Promised Land (2012) Gus Van Sant


C'est pratiquement du Capra, la veine classique de Gus Van Sant, loin des films que je lui préfère, de Gerry, Last Days, Elephant... Reste que tout opère doucement, sans surprise mais sans faute grave.

I'm Still Here (2010) Casey Affleck


Faux documentaire , le film dit quelque chose de la solitude pathétique d'un acteur, de son entourage nocif, du manque de réalité au sens premier du terme, de la fascination médiatique du vide. Une vie creuse, des désirs vains. Rien de glamour, rien sous le soleil hollywoodien. La télé réalité occupe cet espace et l'on reste sidéré de savoir que l'on peut focaliser toute son attention sur rien, ni personne.

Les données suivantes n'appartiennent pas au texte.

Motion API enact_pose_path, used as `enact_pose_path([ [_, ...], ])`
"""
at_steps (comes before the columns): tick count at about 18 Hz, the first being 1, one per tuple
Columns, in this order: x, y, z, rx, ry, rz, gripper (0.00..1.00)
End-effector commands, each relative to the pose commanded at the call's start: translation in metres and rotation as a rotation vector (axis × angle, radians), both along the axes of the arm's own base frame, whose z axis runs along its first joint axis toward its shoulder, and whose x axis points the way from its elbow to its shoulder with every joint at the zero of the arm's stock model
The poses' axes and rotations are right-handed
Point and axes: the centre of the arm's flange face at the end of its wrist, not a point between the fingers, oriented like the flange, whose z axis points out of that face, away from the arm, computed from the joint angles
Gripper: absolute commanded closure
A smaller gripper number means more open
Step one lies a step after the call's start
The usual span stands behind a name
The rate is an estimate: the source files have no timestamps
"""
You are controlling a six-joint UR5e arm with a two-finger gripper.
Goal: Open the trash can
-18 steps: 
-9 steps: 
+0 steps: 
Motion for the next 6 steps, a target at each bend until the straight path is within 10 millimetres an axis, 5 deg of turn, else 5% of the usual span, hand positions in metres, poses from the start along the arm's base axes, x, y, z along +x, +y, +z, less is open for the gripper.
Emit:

Le film part de ce principe, un projet insensé que l'on suit avec une avidité totale ou comment filmer le néant. 

Les amants (1958) Louis Malle


Vie bourgeoise, l'ennui... Exister alors devient capital et l'indifférence détourne du chemin marital. Louis Malle filme un vaudeville littéraire cependant sensuel où une femme, interprétée délicieusement et charnellement par Jeanne Moreau, cherche à vivre, à respirer, à être un corps et pas seulement une figure. La tentative est belle mais rien ne m'accroche dans cette liaison finale. C'est trop écrit, trop improbable. 

Emilio D'Alessandro, Filippo Ulivieri, "Stanley Kubrick and me", 2016



"I had the chance to see how many famous people are spoiled by money and luxury, and it's not unusual for them to become arrogant and rude, too. Stanley was one of the few celebrities who were still in touch with the real world."

Emilio D'alessandro a d'abord été le chauffeur de Kubrick. Il est devenu assez rapidement bien plus que cela, son assistant personnel, son homme de confiance, son factotum.
Emilio nous permet de pénétrer dans le quotidien le plus banal et si l'on aime Kubrick c'est une chance extraordinaire.

Emilio D'Alessandro, c'est l'équivalent de Céleste Albert pour Marcel Proust. Ces petits riens qui font beaucoup pour qu'une oeuvre puisse se développer comme un torrent.

19 sept. 2016

So-won / Wish / Hope (2013) Joon-ik Lee


Le sujet est dramatique : une jeune écolière se fait violer par un marginal sur le chemin de l'école. 
Joon-ik Lee n'évite pas les scènes à violons, a recours à des ralentis assez coupables mais reconnaissons qu'à de nombreuses reprises il réussit à toucher juste, à dire quelque chose sur les liens familiaux, sur la difficulté de l'unité familiale, sur le traumatisme et la manière de le surpasser.